It’s been a fascinating education learning about institutional Catholicism these past few weeks. I won’t reveal how and what I know, but I think I have a good picture of the culture inside the bishop’s inner circle and I’m pretty sure I understand his long-term agenda. The current lightening-fast closure of sixty-some churches is the first step of an ambitious plan; manufactured priest shortages and soon-to-be overcrowded churches will be used to justify even more radical changes. In about twenty years time, the 125 churches that exist today will have been sold off. What’s left of a half million faithful will be herded into a dozen or so mega-churches, with theology borrowed from generic liberalism, style from feel-good evangelicalism, and organization from consultant culture.

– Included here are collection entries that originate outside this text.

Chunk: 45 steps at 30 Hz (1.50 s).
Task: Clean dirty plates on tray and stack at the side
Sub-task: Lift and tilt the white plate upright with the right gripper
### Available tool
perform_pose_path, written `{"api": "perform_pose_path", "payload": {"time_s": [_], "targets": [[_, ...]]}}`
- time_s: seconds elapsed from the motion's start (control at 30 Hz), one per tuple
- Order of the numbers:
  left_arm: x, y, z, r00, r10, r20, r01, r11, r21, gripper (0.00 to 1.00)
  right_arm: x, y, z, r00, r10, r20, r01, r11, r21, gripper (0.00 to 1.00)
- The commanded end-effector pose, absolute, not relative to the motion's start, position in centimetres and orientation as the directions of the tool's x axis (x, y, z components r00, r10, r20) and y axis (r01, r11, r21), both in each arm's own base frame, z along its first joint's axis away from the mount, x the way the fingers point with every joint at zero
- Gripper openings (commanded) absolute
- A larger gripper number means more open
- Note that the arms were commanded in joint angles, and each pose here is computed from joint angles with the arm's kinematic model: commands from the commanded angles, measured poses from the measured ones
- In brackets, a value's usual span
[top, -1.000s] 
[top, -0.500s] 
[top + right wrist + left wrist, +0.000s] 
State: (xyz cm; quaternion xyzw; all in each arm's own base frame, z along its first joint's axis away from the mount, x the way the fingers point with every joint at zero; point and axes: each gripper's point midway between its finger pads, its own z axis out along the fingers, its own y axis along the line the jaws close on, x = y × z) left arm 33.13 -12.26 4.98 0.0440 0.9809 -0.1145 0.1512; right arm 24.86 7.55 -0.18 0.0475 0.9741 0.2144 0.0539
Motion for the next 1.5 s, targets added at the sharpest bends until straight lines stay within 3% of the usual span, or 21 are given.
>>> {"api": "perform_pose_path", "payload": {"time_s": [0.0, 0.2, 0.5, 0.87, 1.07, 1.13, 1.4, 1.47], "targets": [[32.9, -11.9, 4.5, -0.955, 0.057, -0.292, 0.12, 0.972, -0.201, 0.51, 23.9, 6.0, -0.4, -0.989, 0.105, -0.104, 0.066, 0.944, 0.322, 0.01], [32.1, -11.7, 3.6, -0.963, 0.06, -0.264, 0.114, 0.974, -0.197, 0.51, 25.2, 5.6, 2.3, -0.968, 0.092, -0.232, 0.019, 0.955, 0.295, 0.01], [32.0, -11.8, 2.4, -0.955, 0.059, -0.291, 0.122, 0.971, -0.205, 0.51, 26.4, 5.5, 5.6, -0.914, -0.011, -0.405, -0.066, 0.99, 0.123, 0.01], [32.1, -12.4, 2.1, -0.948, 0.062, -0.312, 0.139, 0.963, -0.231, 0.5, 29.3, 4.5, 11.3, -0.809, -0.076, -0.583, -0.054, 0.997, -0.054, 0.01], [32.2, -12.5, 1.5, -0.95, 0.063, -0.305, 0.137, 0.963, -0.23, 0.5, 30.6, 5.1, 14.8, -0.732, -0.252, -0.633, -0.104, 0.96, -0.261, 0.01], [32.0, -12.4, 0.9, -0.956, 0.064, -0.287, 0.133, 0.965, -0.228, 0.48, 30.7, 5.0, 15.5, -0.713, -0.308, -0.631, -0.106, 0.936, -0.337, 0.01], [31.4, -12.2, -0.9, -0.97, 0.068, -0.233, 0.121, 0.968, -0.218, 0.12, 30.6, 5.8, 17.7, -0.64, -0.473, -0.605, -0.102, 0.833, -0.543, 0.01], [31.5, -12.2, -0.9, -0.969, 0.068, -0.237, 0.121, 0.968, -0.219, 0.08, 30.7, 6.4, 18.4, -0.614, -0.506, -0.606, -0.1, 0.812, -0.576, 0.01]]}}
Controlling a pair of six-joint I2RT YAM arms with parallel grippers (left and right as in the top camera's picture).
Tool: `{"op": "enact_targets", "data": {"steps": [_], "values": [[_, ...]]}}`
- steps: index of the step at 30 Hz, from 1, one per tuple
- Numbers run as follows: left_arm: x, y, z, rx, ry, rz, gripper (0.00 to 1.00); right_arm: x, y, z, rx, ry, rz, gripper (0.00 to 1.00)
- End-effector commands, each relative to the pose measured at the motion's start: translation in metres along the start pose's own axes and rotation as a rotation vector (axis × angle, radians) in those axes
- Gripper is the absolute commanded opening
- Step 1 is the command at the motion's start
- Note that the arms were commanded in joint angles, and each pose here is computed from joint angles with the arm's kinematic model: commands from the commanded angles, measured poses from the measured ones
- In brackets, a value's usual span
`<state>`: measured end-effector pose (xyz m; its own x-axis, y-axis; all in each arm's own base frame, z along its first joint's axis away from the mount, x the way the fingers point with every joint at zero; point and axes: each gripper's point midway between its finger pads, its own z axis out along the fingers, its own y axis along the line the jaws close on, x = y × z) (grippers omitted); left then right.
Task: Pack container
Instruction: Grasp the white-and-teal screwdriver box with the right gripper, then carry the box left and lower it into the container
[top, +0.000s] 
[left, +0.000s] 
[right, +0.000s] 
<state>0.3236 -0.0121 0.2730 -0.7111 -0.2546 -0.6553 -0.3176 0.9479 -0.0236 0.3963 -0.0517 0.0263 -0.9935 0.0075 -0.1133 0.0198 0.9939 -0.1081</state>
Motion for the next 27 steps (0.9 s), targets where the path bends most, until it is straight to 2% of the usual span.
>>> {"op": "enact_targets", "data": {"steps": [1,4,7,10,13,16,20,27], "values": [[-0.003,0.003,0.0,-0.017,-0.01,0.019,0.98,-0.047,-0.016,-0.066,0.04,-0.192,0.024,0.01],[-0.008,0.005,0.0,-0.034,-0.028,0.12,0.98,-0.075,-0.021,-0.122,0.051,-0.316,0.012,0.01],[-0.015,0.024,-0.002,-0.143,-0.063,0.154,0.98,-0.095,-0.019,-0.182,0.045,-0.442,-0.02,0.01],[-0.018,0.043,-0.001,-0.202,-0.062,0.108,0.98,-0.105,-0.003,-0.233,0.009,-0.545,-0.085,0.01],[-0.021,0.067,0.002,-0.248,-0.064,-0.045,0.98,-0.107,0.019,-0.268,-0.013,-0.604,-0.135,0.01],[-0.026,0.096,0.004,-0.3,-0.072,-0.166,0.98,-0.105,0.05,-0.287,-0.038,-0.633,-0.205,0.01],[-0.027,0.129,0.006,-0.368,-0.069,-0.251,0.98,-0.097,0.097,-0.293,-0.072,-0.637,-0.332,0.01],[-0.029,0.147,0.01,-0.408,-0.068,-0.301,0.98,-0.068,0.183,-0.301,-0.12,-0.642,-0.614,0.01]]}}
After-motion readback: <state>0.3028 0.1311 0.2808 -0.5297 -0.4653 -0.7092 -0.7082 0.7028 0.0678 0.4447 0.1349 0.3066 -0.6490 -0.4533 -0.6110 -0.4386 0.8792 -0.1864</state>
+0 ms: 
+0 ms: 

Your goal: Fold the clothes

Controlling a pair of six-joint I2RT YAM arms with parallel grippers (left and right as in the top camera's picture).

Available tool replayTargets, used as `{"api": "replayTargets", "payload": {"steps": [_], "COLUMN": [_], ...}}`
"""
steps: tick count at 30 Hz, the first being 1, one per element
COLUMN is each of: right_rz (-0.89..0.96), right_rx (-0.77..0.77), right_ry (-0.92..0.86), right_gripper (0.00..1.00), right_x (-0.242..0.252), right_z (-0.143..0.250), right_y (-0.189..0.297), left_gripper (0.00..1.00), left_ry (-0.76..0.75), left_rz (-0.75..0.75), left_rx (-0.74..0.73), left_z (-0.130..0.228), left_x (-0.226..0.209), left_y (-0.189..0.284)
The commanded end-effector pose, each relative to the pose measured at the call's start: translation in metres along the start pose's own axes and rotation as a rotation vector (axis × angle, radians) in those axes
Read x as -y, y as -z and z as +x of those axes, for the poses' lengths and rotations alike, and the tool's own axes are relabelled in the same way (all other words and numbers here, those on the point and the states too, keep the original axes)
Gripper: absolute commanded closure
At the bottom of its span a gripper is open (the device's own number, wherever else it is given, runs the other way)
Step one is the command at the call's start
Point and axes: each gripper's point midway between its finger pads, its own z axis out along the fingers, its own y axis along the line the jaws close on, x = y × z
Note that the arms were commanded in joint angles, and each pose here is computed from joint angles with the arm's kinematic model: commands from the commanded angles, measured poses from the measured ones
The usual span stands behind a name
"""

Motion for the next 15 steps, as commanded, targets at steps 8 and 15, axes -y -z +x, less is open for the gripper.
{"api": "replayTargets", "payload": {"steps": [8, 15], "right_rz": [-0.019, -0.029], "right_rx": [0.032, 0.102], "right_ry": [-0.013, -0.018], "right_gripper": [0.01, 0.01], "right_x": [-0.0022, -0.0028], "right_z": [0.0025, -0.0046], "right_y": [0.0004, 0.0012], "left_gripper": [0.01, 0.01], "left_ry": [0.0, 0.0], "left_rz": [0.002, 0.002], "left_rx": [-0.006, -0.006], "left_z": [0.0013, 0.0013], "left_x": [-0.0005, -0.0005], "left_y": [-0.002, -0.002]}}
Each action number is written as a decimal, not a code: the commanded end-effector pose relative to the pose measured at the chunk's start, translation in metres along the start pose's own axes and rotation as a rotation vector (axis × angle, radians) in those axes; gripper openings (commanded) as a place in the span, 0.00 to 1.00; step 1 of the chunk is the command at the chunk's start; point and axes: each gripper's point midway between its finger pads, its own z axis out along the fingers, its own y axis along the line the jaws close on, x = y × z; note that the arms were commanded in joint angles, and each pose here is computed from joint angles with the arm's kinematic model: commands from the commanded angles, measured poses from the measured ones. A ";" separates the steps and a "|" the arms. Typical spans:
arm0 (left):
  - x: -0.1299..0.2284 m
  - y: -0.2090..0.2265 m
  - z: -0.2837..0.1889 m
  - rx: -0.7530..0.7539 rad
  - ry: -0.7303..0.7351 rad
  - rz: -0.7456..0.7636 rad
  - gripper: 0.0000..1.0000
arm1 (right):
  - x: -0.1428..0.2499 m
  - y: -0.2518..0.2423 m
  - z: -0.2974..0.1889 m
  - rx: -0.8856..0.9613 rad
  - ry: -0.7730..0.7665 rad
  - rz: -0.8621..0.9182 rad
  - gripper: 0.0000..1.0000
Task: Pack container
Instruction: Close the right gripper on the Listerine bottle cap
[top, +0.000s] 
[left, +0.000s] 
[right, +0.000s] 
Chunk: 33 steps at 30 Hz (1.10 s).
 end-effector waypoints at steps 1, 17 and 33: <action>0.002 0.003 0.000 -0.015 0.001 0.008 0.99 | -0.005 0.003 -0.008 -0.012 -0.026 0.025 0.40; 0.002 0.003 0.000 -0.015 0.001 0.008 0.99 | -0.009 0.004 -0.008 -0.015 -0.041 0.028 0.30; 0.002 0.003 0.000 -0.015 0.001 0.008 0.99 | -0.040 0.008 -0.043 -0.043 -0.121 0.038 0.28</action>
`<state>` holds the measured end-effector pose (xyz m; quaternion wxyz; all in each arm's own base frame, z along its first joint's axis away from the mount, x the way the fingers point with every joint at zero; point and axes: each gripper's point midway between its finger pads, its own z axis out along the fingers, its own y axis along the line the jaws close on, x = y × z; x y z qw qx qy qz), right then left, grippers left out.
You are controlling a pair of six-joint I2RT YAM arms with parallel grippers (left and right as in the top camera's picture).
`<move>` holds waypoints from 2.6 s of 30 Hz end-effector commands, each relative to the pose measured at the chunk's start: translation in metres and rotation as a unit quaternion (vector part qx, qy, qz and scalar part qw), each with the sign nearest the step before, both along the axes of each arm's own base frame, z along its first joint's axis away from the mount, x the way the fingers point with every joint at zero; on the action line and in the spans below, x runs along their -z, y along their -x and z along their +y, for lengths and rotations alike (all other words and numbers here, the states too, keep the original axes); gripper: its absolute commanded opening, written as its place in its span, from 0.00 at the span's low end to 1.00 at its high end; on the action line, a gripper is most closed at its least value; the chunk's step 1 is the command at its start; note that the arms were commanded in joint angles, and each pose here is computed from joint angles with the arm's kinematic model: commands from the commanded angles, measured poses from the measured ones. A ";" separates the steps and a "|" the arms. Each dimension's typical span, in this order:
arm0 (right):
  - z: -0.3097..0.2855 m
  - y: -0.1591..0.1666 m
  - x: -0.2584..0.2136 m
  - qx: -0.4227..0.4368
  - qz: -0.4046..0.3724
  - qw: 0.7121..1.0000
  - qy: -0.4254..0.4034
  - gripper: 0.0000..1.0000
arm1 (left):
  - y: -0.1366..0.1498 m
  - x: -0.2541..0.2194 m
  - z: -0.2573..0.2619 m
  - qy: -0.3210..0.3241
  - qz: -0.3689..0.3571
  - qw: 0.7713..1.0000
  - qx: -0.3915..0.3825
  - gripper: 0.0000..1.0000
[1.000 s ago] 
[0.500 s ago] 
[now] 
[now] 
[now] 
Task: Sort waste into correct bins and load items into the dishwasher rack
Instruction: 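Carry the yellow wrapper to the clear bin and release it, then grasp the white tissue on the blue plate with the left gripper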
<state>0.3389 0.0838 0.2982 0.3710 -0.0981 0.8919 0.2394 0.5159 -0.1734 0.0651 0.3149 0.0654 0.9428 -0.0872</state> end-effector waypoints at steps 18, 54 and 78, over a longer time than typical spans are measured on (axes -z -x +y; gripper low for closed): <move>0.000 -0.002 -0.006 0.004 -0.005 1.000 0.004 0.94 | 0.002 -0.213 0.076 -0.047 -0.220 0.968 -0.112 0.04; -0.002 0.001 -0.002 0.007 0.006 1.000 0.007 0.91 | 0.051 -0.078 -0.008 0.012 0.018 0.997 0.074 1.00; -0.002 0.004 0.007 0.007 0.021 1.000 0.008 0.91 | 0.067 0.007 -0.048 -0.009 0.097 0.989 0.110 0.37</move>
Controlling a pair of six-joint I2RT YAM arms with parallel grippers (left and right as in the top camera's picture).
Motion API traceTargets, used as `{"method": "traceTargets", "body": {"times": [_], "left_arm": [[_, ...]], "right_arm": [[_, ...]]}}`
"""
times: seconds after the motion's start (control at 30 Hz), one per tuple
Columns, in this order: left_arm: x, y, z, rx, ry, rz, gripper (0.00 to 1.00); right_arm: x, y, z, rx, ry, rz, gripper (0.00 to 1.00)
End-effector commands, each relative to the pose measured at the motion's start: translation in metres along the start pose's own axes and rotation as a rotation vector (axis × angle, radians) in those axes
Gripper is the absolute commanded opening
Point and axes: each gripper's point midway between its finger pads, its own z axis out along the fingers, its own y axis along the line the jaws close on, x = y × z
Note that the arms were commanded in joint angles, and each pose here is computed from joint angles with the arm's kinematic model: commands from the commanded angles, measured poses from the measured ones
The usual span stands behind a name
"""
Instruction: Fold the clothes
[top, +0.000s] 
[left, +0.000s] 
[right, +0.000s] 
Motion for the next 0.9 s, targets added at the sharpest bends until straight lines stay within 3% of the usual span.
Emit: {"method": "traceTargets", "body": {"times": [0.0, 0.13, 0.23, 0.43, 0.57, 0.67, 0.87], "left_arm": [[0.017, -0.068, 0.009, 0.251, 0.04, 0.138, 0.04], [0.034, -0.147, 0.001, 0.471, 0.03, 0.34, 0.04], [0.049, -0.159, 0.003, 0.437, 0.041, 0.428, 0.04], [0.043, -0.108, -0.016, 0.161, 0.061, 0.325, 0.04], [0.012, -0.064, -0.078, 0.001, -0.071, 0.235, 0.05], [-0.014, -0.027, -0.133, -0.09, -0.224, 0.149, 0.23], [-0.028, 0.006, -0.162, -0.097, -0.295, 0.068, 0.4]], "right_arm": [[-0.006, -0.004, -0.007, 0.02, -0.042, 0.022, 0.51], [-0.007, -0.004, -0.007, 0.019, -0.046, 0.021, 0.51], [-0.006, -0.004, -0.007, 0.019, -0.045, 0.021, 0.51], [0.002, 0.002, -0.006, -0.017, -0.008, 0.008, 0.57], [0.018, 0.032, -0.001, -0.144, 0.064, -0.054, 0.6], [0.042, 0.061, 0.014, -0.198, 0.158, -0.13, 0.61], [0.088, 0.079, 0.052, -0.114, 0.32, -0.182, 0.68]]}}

When diocesan officials come by to read this blog (and they do now), they will smile at that last sentence and nod their heads approvingly. The conspiracy is real.
But I don’t want to talk about Catholicism again. Let’s talk Quakers instead, why not? I should be in some meeting for worship right now anyway. Julie left Friends and returned to the faith of her upbringing after eleven years with us because she wanted a religious community that shared a basic faith and that wasn’t afraid to talk about that faith as a corporate “we.” It seems that Catholicism won’t be able to offer that in a few years. Will she run then run off to the Eastern Orthodox church? For that matter should I be running off to the Mennonites? See though, the problem is that the same issues will face us wherever we try to go. It’s modernism, baby. No focused and authentic faith seems to be safe from the Forces of the Bland. Lord help us.
We can blog the questions of course. Why would someone who dislikes Catholic culture and wants to dismantle its infrastructure become a priest and a career bureaucrat? For that matter why do so many people want to call themselves Quakers when they can’t stand basic Quaker theology? If I wanted lots of comments I could go on blah-blah-blah, but ultimately the question is futile and beyond my figuring.
Another piece to this issue came in some questions Wess Daniels sent around to me and a few others this past week in preparation for his upcoming presentation at Woodbrooke. He asked about how a particular Quaker institution did or did not represent or might or might not be able to contain the so-called “Convergent” Friends movement. I don’t want to bust on anyone so I won’t name the organization. Let’s just say that like pretty much all Quaker bureaucracies it’s inward-focused, shallow in its public statements, slow to take initiative and more or less irrelevant to any campaign to gather a great people. A more successful Quaker bureaucracy I could name seems to be doing well in fundraising but is doing less and less with more and more staff and seems more interested in donor-focused hype than long-term program implementation.
One enemy of the faith is bureaucracy. Real leadership has been replaced by consultants and fundraisers. Financial and staffing crises–real and created–are used to justify a watering down of the message. Programs are driven by donor money rather than clear need and when real work might require controversy, it’s tabled for the façade of feel-goodism. Quaker readers who think I’m talking about Quakers: no I’m talking about Catholics. Catholic readers who think I’m talking about Catholics: no, I’m talking about Quakers. My point is that these forces are tearing down religiosity all over. Some cheer this development on. I think it’s evil at work, the Tempter using our leader’s desires for position and respect and our the desires of our laity’s (for lack of a better word) to trust and think the best of its leaders.
So where does that leave us? I’m tired of thinking that maybe if I try one more Quaker meeting I’ll find the community where I can practice and deepen my faith as a Christian Friend. I’m stumped. That first batch of Friends knew this feeling: Fox and the Peningtons and all the rest talked about isolation and about religious professionals who were in it for the career. I know from the blogosphere and from countless one-on-one conversations that there are a lot of us–a lot–who either drift away or stay in meetings out of a sense of guilt.
So what would a spiritual community for these outsider Friends look like? If we had real vision rather than donor vision, what would our structures look like? If we let the generic churches go off to out-compete one other to see who can be the blandest, what would be left for the rest of us to do?
I guess this last paragraph is the new revised mission statement for the Quaker part of this blog. Okay kids, get a step stool, go to your meeting library, reach up high, clear away the dust and pull out volume one of “A portraiture of Quakerism: Taken from a view of the education and discipline, social manners, civil and political economy, religious principles and character, of the Society of Friends” by Thomas Clarkson. Yes the 1806 version, stop the grumbling. Get out the ribbed packing tape and put its cover back together–this isn’t the frigging Library of Congress and we’re actually going to read this thing. Don’t even waste your time checking it out in the meeting’s logbook: no one’s pulled it down off the shelf in fifty years and no one’s going to miss it now. Really stuck?, okay Google’s got it too. Class will start shortly.